- **REQUIREMENT**:
With pictures excluded, copy word for word the lines in the data below from the line containing "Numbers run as" through the line containing "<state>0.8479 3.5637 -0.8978".

- **GIVEN MATERIAL**:
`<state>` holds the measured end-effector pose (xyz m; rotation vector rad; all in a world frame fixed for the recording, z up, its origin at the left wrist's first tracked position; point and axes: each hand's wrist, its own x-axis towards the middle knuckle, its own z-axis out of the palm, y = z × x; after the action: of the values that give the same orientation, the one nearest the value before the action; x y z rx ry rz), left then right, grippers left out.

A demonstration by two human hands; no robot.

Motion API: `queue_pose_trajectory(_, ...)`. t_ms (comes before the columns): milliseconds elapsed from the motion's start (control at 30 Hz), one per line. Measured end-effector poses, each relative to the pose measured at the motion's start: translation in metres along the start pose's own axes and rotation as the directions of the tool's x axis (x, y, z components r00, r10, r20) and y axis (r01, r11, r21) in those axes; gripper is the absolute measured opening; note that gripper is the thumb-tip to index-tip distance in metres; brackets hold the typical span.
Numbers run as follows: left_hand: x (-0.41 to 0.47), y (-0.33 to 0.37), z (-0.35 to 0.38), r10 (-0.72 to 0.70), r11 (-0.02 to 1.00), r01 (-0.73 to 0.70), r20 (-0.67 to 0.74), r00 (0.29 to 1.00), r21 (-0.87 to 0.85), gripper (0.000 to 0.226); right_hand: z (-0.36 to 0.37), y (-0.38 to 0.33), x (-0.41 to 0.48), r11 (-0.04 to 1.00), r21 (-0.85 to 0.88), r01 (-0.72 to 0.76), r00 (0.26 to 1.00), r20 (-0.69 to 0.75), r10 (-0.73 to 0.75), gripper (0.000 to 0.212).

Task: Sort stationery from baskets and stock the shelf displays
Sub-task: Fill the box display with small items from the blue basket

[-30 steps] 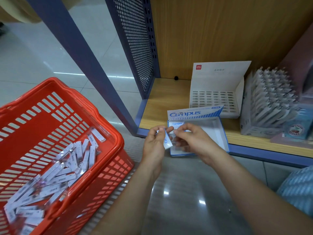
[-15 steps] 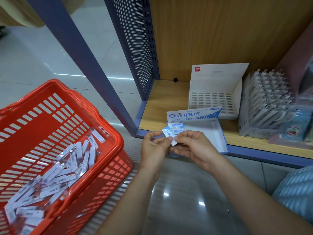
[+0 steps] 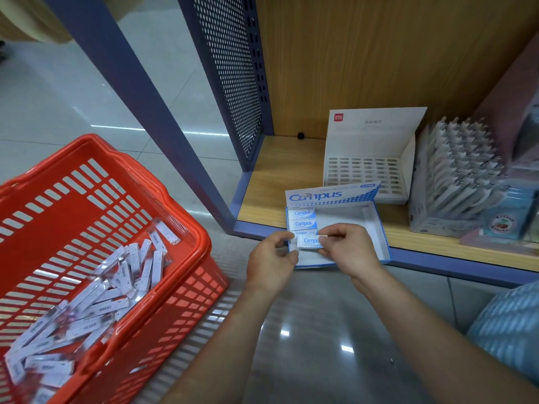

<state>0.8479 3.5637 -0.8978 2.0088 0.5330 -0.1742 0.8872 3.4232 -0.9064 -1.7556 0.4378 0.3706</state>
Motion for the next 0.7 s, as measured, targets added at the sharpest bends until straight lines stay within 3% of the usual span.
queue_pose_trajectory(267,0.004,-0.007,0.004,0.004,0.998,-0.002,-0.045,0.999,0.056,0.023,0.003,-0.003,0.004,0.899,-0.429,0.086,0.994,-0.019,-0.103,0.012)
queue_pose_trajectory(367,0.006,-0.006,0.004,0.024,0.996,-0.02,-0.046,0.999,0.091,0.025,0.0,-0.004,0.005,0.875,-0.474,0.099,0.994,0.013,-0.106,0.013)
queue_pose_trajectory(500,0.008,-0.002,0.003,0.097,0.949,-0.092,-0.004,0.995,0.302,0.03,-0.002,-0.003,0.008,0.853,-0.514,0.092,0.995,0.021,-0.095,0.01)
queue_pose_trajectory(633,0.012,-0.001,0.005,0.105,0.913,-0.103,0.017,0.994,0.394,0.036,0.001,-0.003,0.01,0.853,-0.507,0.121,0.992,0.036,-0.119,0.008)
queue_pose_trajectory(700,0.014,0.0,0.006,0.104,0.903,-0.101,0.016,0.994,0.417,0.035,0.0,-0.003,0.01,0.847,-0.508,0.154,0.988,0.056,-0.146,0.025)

- **RESPONSE**:
Numbers run as follows: left_hand: x (-0.41 to 0.47), y (-0.33 to 0.37), z (-0.35 to 0.38), r10 (-0.72 to 0.70), r11 (-0.02 to 1.00), r01 (-0.73 to 0.70), r20 (-0.67 to 0.74), r00 (0.29 to 1.00), r21 (-0.87 to 0.85), gripper (0.000 to 0.226); right_hand: z (-0.36 to 0.37), y (-0.38 to 0.33), x (-0.41 to 0.48), r11 (-0.04 to 1.00), r21 (-0.85 to 0.88), r01 (-0.72 to 0.76), r00 (0.26 to 1.00), r20 (-0.69 to 0.75), r10 (-0.73 to 0.75), gripper (0.000 to 0.212).

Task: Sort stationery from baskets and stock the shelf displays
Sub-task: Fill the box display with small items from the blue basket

[-30 steps] 
[-15 steps] 
[+0 steps] 

<state>0.8479 3.5637 -0.8978 2.0088 0.5330 -0.1742 0.8872 3.4232 -0.9064 -1.7556 0.4378 0.3706</state>

Work on this exercise is finished.